With cash hog prices plummeting into the teens, the National Pork Producers Council (NPPC) took two strong steps in late November.

On Nov. 20, NPPC leaders called upon President Bill Clinton to take "direct and immediate action to prevent the financial destruction of pork producers and their families."

According to NPPC, pork producers are facing the lowest cash prices for their commodity since 1971 and are losing $50 to $75/market hog sold.

And, on Nov. 21, in a letter declaring the "current market for live hogs is an economic crisis for pork producers," NPPC leaders urged U.S. packers to reduce the current slaughter bottleneck by increasing capacity.

Five-fold Request A letter to the president signed by NPPC President Donna Reifschneider, a pork producer from Smithton, IL, stated "losses are of such historic proportions that if this dangerous situation is not reversed quickly, it will result in the failure of tens of thousands of pork producers and a massive restructuring of pork production in the United States. We believe the economic crisis facing America's pork producers must be viewed as a national emergency, warranting immediate intervention by the U.S. government."

USDA estimates that American pork producers are receiving $144 million per week on average less than they have during the past five years. Most producers are not eligible for financial assistance in the Omnibus Consolidated and Emergency Supplement Appropriations for fiscal year 1999.

NPPC has asked the president to:

1. Create an economic crisis task force. The task force would create a pool of resources and expertise from federal agencies to address the crisis.

2. Increase daily slaughter capacity. The U.S. pork industry has lost 37,000 head of daily slaughter capacity since June 1997. That, combined with a record 10% increase in production over 1997, has created a marketing bottleneck.

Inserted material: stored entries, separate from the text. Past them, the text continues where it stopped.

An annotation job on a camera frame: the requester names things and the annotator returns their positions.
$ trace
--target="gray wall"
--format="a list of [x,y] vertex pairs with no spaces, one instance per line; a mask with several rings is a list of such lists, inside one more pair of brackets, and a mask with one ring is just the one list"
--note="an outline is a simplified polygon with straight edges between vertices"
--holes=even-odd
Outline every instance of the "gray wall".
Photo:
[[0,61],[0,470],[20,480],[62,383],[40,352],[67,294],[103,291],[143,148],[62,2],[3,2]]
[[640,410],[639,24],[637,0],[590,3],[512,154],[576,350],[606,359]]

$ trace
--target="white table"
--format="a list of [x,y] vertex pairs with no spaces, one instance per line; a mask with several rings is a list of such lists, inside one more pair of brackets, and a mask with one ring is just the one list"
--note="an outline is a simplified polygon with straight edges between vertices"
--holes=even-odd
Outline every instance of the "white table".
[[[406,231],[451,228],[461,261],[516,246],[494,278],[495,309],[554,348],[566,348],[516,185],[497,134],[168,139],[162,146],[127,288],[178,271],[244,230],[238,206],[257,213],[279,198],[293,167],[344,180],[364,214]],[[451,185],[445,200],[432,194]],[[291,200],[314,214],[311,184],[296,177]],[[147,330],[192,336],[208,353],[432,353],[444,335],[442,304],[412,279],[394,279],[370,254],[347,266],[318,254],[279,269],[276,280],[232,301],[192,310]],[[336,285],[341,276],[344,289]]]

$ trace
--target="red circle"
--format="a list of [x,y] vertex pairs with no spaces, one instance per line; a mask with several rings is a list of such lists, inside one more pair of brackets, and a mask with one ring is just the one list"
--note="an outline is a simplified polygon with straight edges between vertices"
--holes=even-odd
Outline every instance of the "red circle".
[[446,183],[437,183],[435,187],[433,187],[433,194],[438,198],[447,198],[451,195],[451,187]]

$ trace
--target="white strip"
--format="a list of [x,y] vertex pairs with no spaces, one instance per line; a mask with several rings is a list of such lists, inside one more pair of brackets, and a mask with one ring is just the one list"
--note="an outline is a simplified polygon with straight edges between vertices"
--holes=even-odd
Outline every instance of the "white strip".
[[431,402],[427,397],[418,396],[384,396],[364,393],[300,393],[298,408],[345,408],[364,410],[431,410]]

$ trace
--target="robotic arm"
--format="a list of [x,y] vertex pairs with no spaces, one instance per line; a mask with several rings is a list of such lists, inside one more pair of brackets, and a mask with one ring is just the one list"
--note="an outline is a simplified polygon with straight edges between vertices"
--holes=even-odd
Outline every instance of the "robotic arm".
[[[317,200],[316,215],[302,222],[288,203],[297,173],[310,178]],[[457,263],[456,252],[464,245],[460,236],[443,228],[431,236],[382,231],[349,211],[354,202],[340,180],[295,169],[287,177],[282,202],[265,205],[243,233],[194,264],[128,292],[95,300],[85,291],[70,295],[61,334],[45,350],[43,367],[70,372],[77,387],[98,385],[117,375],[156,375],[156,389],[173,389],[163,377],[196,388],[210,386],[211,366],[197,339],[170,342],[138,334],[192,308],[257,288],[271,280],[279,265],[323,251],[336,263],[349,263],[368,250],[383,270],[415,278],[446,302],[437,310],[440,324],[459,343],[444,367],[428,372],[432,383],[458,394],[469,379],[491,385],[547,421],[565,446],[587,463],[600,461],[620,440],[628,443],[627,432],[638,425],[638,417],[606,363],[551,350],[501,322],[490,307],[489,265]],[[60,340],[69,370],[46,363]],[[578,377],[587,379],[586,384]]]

3. Increase government purchases of pork and pork products. NPPC requested the administration increase its pork purchases for the breakfast and school lunch program, Emergency Food Assistance Program, Food for Peace, Food for Progress and other humanitarian assistance programs.

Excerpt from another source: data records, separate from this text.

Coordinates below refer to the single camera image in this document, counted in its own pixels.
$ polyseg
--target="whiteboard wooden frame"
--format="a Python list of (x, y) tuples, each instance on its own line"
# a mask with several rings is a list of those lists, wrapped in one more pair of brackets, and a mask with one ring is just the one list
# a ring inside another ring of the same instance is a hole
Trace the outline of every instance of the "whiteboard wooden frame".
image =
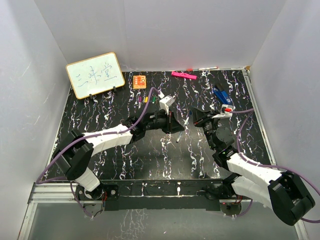
[(120, 65), (119, 65), (117, 56), (116, 56), (116, 54), (115, 54), (114, 52), (108, 52), (108, 53), (105, 53), (105, 54), (101, 54), (101, 55), (99, 55), (99, 56), (94, 56), (94, 57), (90, 57), (90, 58), (87, 58), (87, 59), (84, 59), (84, 60), (81, 60), (81, 61), (76, 61), (76, 62), (73, 62), (73, 63), (69, 63), (69, 64), (67, 64), (67, 65), (65, 66), (65, 70), (66, 70), (66, 73), (68, 74), (68, 77), (69, 77), (69, 80), (70, 80), (70, 82), (71, 82), (71, 85), (72, 85), (72, 88), (73, 88), (75, 97), (76, 97), (77, 99), (79, 99), (79, 100), (80, 100), (80, 99), (85, 99), (85, 98), (89, 97), (90, 94), (91, 94), (91, 95), (96, 95), (96, 94), (100, 94), (100, 93), (103, 93), (103, 92), (112, 90), (113, 87), (104, 89), (103, 91), (90, 93), (90, 94), (88, 94), (88, 95), (86, 95), (86, 96), (78, 97), (77, 91), (75, 90), (75, 86), (74, 86), (73, 80), (72, 80), (72, 78), (71, 78), (71, 76), (70, 76), (70, 74), (69, 74), (69, 71), (68, 71), (68, 66), (74, 65), (74, 64), (78, 64), (78, 63), (81, 63), (81, 62), (84, 62), (84, 61), (87, 61), (87, 60), (99, 58), (99, 57), (102, 57), (102, 56), (105, 56), (105, 55), (109, 55), (109, 54), (113, 54), (113, 55), (114, 55), (115, 60), (116, 60), (116, 63), (117, 63), (117, 65), (118, 65), (119, 69), (120, 69), (120, 73), (121, 73), (122, 80), (123, 80), (123, 83), (122, 83), (122, 84), (116, 85), (115, 87), (116, 87), (116, 88), (119, 88), (119, 87), (122, 87), (122, 86), (125, 85), (126, 82), (125, 82), (124, 76), (123, 76), (123, 74), (122, 74), (122, 71), (121, 71), (121, 68), (120, 68)]

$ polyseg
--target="white wall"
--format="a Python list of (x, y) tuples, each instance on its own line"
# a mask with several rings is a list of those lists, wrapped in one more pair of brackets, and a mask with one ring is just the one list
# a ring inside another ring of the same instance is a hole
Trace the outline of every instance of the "white wall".
[(68, 63), (115, 52), (121, 69), (251, 65), (285, 0), (35, 0)]
[(70, 81), (33, 0), (0, 1), (0, 238), (17, 239), (44, 169)]
[[(320, 187), (320, 2), (288, 0), (251, 68), (253, 90), (276, 161)], [(320, 197), (306, 217), (320, 219)], [(311, 240), (319, 224), (306, 223)]]

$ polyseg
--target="whiteboard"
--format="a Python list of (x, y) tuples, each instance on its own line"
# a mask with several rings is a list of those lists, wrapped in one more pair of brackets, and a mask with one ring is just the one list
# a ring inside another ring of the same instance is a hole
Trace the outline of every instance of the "whiteboard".
[(125, 85), (114, 52), (70, 63), (65, 69), (77, 99)]

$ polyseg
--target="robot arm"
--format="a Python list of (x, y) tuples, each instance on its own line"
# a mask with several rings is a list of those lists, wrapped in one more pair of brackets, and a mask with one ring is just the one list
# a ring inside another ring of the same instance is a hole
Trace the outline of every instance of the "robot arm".
[(56, 164), (61, 169), (67, 180), (75, 181), (85, 189), (87, 198), (96, 200), (104, 193), (103, 184), (99, 178), (88, 168), (91, 157), (101, 151), (114, 148), (116, 146), (134, 143), (146, 134), (147, 130), (161, 129), (166, 134), (174, 134), (184, 131), (185, 128), (176, 120), (174, 113), (169, 106), (174, 102), (173, 97), (166, 96), (160, 100), (161, 109), (156, 112), (146, 113), (142, 120), (130, 131), (125, 130), (133, 126), (138, 118), (129, 117), (123, 124), (98, 132), (80, 133), (72, 130), (67, 137), (57, 146), (53, 157), (68, 146), (73, 141), (86, 135), (97, 135), (84, 139), (69, 148), (58, 160)]
[[(226, 109), (232, 111), (233, 106), (223, 105), (222, 112)], [(218, 127), (221, 114), (193, 108), (192, 116), (194, 125), (203, 128), (210, 148), (215, 150), (212, 155), (214, 161), (218, 166), (233, 172), (216, 189), (216, 194), (228, 197), (237, 194), (258, 201), (272, 209), (278, 218), (290, 226), (315, 206), (314, 199), (298, 175), (259, 167), (258, 162), (247, 157), (245, 161), (232, 146), (234, 138), (230, 129)]]
[[(174, 134), (184, 130), (175, 119), (169, 106), (174, 102), (171, 96), (162, 96), (161, 110), (146, 113), (141, 121), (129, 117), (124, 123), (106, 130), (94, 132), (100, 134), (77, 142), (56, 161), (56, 164), (69, 181), (76, 181), (85, 189), (87, 198), (97, 200), (104, 194), (104, 186), (99, 178), (88, 168), (93, 155), (120, 145), (134, 143), (143, 138), (148, 130), (162, 129), (166, 134)], [(218, 121), (230, 118), (233, 110), (231, 105), (222, 105), (221, 111), (203, 111), (192, 108), (193, 123), (203, 128), (205, 137), (212, 150), (212, 155), (218, 166), (233, 172), (222, 181), (222, 185), (213, 192), (221, 198), (231, 198), (241, 195), (258, 201), (269, 208), (286, 224), (294, 225), (311, 208), (315, 201), (304, 183), (296, 174), (282, 172), (271, 168), (258, 167), (247, 163), (232, 146), (234, 143), (230, 129), (218, 126)], [(72, 130), (57, 146), (53, 157), (75, 140), (93, 133), (80, 133)]]

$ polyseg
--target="gray floor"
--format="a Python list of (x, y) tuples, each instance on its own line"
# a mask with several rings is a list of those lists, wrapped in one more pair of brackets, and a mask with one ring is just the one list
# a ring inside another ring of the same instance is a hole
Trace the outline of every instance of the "gray floor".
[(77, 204), (39, 203), (29, 240), (297, 240), (296, 230), (255, 202), (235, 220), (202, 209), (121, 210), (85, 218)]

On Nov. 23, NPPC hailed USDA for swiftly taking action. USDA announced a $50 million bonus pork purchase for federal food assistance programs.

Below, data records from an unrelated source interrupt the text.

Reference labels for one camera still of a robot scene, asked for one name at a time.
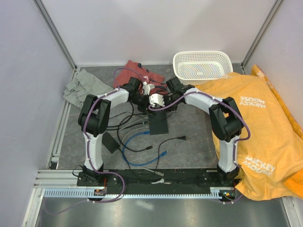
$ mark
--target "blue cable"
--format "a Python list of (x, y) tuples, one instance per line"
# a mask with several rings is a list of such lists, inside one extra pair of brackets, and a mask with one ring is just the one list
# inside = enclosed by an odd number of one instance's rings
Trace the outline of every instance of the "blue cable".
[[(128, 139), (128, 141), (125, 143), (125, 146), (129, 143), (129, 141), (131, 141), (131, 139), (132, 138), (134, 138), (134, 137), (136, 137), (136, 136), (139, 136), (139, 135), (146, 135), (146, 134), (150, 134), (150, 131), (144, 131), (144, 132), (140, 132), (140, 133), (138, 133), (138, 134), (135, 134), (135, 135), (133, 135), (131, 138), (129, 138)], [(159, 157), (156, 157), (155, 159), (153, 159), (152, 161), (149, 161), (149, 162), (147, 162), (147, 163), (143, 163), (143, 164), (134, 164), (134, 163), (131, 163), (130, 161), (128, 161), (126, 158), (125, 158), (125, 156), (122, 156), (123, 157), (123, 160), (125, 161), (125, 162), (128, 162), (128, 164), (130, 164), (131, 166), (146, 166), (146, 165), (148, 165), (148, 164), (150, 164), (150, 163), (153, 163), (153, 162), (155, 162), (155, 161), (157, 161), (160, 157), (163, 157), (164, 155), (166, 155), (167, 154), (167, 150), (166, 151), (164, 151), (164, 152), (162, 152), (161, 154), (160, 154), (160, 156)]]

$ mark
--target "red cloth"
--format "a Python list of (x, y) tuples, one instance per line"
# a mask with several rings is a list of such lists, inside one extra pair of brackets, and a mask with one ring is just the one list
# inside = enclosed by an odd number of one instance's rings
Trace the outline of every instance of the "red cloth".
[[(164, 81), (163, 76), (153, 73), (151, 71), (146, 71), (146, 69), (143, 67), (139, 68), (138, 63), (133, 62), (131, 60), (128, 61), (128, 63), (125, 65), (125, 67), (138, 72), (143, 78), (147, 79), (145, 81), (148, 82), (149, 84), (154, 84), (155, 86), (165, 87), (167, 89), (166, 84), (162, 84), (162, 82)], [(142, 79), (136, 73), (134, 73), (130, 70), (121, 70), (119, 75), (116, 77), (116, 80), (119, 85), (123, 85), (123, 84), (128, 83), (130, 77), (135, 77), (142, 81)], [(168, 92), (164, 91), (161, 88), (154, 88), (150, 91), (150, 95), (152, 95), (154, 93), (159, 93), (159, 94), (163, 95), (163, 94), (167, 94)]]

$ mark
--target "black power adapter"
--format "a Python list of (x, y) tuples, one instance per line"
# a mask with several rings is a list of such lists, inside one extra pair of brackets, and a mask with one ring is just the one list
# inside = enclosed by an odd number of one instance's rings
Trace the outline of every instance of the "black power adapter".
[(120, 145), (117, 141), (106, 131), (102, 137), (102, 144), (109, 150), (110, 153), (114, 153), (120, 149)]

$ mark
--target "yellow cloth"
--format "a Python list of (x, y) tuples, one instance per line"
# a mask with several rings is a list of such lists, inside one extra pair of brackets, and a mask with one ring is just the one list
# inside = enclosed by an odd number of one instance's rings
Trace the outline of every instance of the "yellow cloth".
[[(268, 80), (267, 76), (256, 66), (253, 65), (251, 68), (251, 74), (253, 76), (258, 76), (260, 79), (262, 79), (267, 86), (270, 88), (270, 90), (273, 92), (275, 97), (277, 98), (278, 102), (282, 106), (282, 109), (285, 113), (285, 115), (288, 118), (288, 121), (290, 122), (294, 132), (301, 138), (303, 139), (303, 130), (300, 127), (300, 125), (295, 121), (293, 116), (291, 115), (290, 111), (288, 110), (287, 106), (283, 102), (282, 98), (280, 95), (277, 93), (277, 91), (274, 89), (270, 81)], [(297, 195), (303, 197), (303, 169), (299, 170), (298, 173), (294, 174), (290, 178), (288, 178), (285, 182), (284, 185)]]
[[(250, 128), (251, 138), (238, 144), (242, 180), (237, 189), (252, 200), (296, 196), (283, 182), (303, 167), (303, 141), (268, 86), (258, 77), (233, 72), (197, 88), (216, 97), (234, 98)], [(241, 138), (245, 137), (244, 128)], [(214, 135), (213, 139), (219, 155), (219, 140)]]
[(303, 130), (302, 130), (302, 128), (295, 121), (295, 119), (291, 115), (289, 109), (287, 108), (287, 106), (283, 102), (281, 96), (277, 93), (277, 91), (275, 90), (275, 88), (272, 86), (272, 84), (270, 83), (270, 81), (267, 78), (267, 76), (256, 65), (252, 66), (252, 68), (251, 68), (251, 74), (253, 76), (258, 76), (261, 80), (263, 80), (267, 84), (267, 86), (269, 87), (269, 89), (272, 91), (272, 93), (274, 93), (274, 95), (277, 98), (278, 102), (282, 106), (282, 109), (283, 109), (285, 115), (287, 116), (288, 121), (290, 122), (290, 124), (291, 124), (294, 132), (297, 133), (297, 135), (300, 136), (301, 139), (303, 139)]

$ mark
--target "black cable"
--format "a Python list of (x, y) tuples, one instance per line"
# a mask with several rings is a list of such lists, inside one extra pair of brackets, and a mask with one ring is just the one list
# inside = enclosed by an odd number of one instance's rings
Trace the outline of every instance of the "black cable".
[(113, 119), (113, 118), (115, 118), (117, 116), (120, 116), (120, 115), (123, 115), (123, 114), (126, 114), (126, 113), (132, 114), (131, 112), (123, 112), (123, 113), (117, 114), (117, 115), (115, 115), (113, 117), (110, 117), (109, 119)]
[[(129, 120), (133, 117), (133, 115), (134, 115), (134, 105), (132, 104), (132, 102), (129, 102), (130, 103), (130, 105), (132, 106), (132, 114), (130, 115), (130, 116), (127, 116), (127, 117), (129, 117), (122, 125), (124, 125), (124, 124), (126, 124), (126, 123), (128, 123), (129, 122)], [(110, 126), (108, 126), (108, 128), (115, 128), (115, 127), (118, 127), (118, 125), (110, 125)]]
[(234, 201), (235, 199), (236, 199), (236, 197), (235, 198), (233, 198), (233, 199), (231, 199), (231, 198), (228, 198), (226, 195), (223, 195), (225, 198), (227, 198), (228, 200), (230, 200), (230, 201)]
[(163, 143), (167, 142), (167, 141), (170, 141), (170, 140), (186, 140), (186, 139), (187, 139), (186, 136), (174, 137), (174, 138), (170, 138), (170, 139), (164, 140), (164, 141), (159, 145), (159, 147), (158, 147), (158, 160), (157, 160), (156, 168), (154, 169), (154, 172), (153, 172), (152, 176), (151, 176), (150, 178), (148, 178), (148, 179), (145, 179), (146, 181), (152, 179), (152, 178), (155, 176), (155, 174), (156, 174), (156, 170), (157, 170), (157, 168), (158, 168), (159, 159), (160, 159), (160, 147), (161, 147), (161, 145), (162, 145)]
[[(132, 125), (130, 125), (130, 126), (127, 126), (126, 128), (123, 128), (123, 129), (129, 129), (129, 128), (134, 127), (134, 126), (136, 126), (136, 125), (139, 125), (139, 124), (147, 124), (147, 123), (148, 123), (148, 122), (136, 123), (136, 124), (132, 124)], [(106, 131), (115, 131), (115, 130), (117, 130), (117, 129), (107, 129)]]
[(161, 147), (161, 145), (162, 145), (163, 143), (169, 141), (169, 140), (176, 140), (176, 139), (178, 139), (178, 140), (186, 140), (187, 137), (186, 137), (186, 136), (180, 136), (180, 137), (170, 138), (170, 139), (164, 140), (164, 141), (159, 145), (159, 147), (158, 147), (158, 160), (157, 160), (156, 168), (154, 169), (154, 172), (152, 173), (152, 176), (151, 176), (150, 178), (147, 178), (147, 179), (144, 179), (144, 178), (138, 176), (138, 175), (134, 172), (134, 170), (130, 167), (130, 165), (129, 165), (129, 163), (128, 163), (128, 160), (127, 160), (125, 154), (122, 152), (122, 150), (121, 150), (120, 148), (119, 148), (119, 151), (121, 152), (122, 156), (126, 159), (126, 161), (127, 161), (126, 163), (127, 163), (127, 165), (128, 165), (128, 168), (132, 171), (132, 173), (133, 173), (136, 177), (138, 177), (140, 180), (149, 181), (149, 180), (151, 180), (151, 179), (155, 176), (155, 174), (156, 174), (156, 170), (157, 170), (157, 168), (158, 168), (159, 159), (160, 159), (160, 147)]
[(134, 113), (133, 114), (133, 116), (137, 116), (137, 117), (141, 117), (140, 115), (146, 115), (146, 113)]
[(160, 89), (162, 89), (163, 91), (167, 91), (167, 88), (164, 87), (164, 86), (155, 85), (155, 88), (160, 88)]
[[(118, 150), (121, 152), (121, 154), (122, 154), (122, 156), (125, 158), (125, 160), (127, 160), (127, 158), (126, 158), (125, 154), (122, 152), (122, 150), (121, 150), (120, 148), (118, 148)], [(144, 179), (144, 178), (140, 177), (139, 175), (137, 175), (137, 174), (134, 172), (134, 170), (131, 168), (131, 166), (129, 165), (128, 160), (127, 160), (126, 163), (127, 163), (127, 165), (128, 165), (129, 170), (130, 170), (137, 178), (139, 178), (140, 180), (143, 180), (143, 181), (148, 180), (148, 179)]]
[(130, 149), (129, 147), (125, 146), (125, 144), (122, 142), (122, 140), (121, 140), (121, 138), (120, 138), (120, 136), (119, 136), (119, 129), (120, 129), (120, 126), (123, 124), (123, 121), (124, 121), (126, 118), (124, 118), (124, 119), (120, 122), (120, 124), (118, 125), (118, 128), (117, 128), (117, 137), (118, 137), (118, 140), (119, 140), (120, 144), (122, 144), (126, 149), (128, 149), (128, 150), (130, 150), (130, 151), (132, 151), (132, 152), (141, 152), (141, 151), (145, 151), (145, 150), (152, 149), (153, 146), (149, 146), (149, 147), (146, 147), (146, 148), (141, 149), (141, 150), (133, 150), (133, 149)]
[(75, 177), (79, 177), (79, 175), (74, 174), (74, 171), (76, 170), (76, 168), (74, 168), (74, 169), (72, 170), (72, 173), (71, 173), (71, 174), (73, 174)]

4. Grant credit forbearance for producers. The NPPC letter suggested that all federal banking and financial institutions work with producer clients during this crisis.

5. Make the emergency disaster loan guarantee program available. With many pork producers facing economic disaster, the government was asked to make pork producers eligible for this program.

The NPPC letter to U.S. packers called for three actions:

1. Make slaughtering U.S. hogs a priority. According to NPPC, Canadian packers are operating at less than capacity, yet 60,000 Canadian hogs a week are being slaughtered in the U.S. For that reason, U.S. packers should purchase and slaughter U.S.-produced hogs as a priority until June 1, 1999, and until Canada allows U.S. market hogs from PRV stage 4 and 5 states of the National Pseudorabies Eradication Program to freely enter Canada for slaughter.

2. Increase weekend slaughter runs. Saturday and, if feasible, Sunday slaughter capacity should be increased to about 375,000 head.

3. Assist U.S. packers with any regulatory barriers that might postpone or prevent increasing slaughter capacity. In an open letter to pork producers, the NPPC Board of Directors explained that the crisis is not due to the industry producing too much pork.

Domestic consumer demand is up 7-8% over 1997, says ag economist Ron Plain of the University of Missouri. Consumers are paying only 1% less in price for pork now than they did a year ago.

And international demand for U.S. pork is also running 32% above 1997 for the period January-August.

The catch is the industry is producing too much pork for the existing slaughter capacity, causing producers to lose bargaining power with the packers.

Federally inspected slaughter exceeded 2 million hogs per week seven of eight weeks in the fall. And slaughter is running almost 10% higher than a year ago, points out Kelly Zering, extension livestock marketing specialist, North Carolina State University.

Storage data released Nov. 20 by USDA's National Agricultural Statistics Service showed frozen pork stocks up 17% from a year ago. Stocks of pork bellies were 15% above a year ago.

NPPC encouraged pork producers to urge retailers to regularly feature pork. NPPC is meeting with all major retailers to coordinate a special coupon promotion and also to discuss price margins.